The #MeToo movement has highlighted the shocking and persistent nature of sexism in showbusiness, politics and public life. As more women feel empowered to speak out about their terrible experiences of sexual assault, our culture is slowly changing. We are starting to hold perpetrators to account, so they can no longer act with impunity. Despite these advances, however, big challenges remain, such as sexist online harassment and cyberstalking. This is a growing problem that threatens women and inhibits their participation in public life. As a society, we need to do more to address the underlying causes and help victims get justice.

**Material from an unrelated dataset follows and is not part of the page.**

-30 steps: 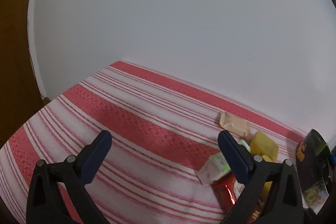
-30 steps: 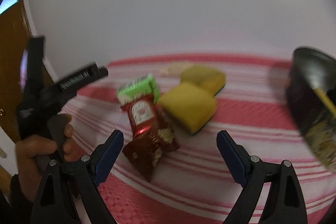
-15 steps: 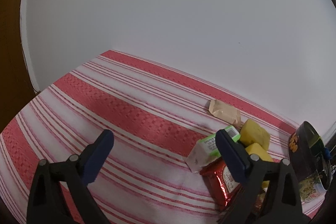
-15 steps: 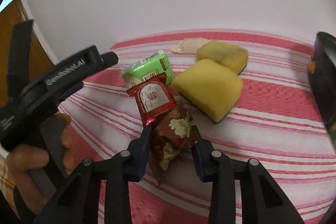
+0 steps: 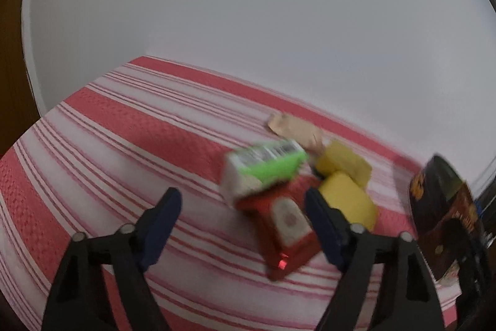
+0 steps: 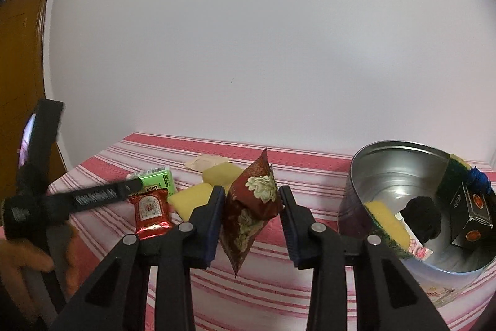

Online Harassment and Cyberstalking
As discussed in a previous blog, online harassment and cyberstalking in general is a serious and growing problem that can take many different forms. Perpetrators often hide behind anonymous profiles or accounts, and many victims feel helpless or unsure about what to do. Recent studies suggest that it affects 60% of Australians and can have profound negative effects on victims. These include adverse impacts on mental health, finances and reputations, and victims’ participation in public democratic life. On top of that, there is a particularly gendered dimension to online harassment and cyberstalking.
Sexist Cyber Abuse
According to multiple recent studies, women and gender-diverse people experience online harassment and cyberstalking differently to men. The situation is even worse for women who also embody other marginalized identities, such as queer or trans women, women of colour or women with a disability. For one, perpetrators often target women more often and explicitly based on their gender. Secondly, they are more likely to encounter severe or persistent forms of harassment, such as stalking and physical threats. Thirdly, especially for younger women, online abuse is often sexualized. Finally, due to the above, women are more concerned about and demand greater political action on online harassment and cyberstalking.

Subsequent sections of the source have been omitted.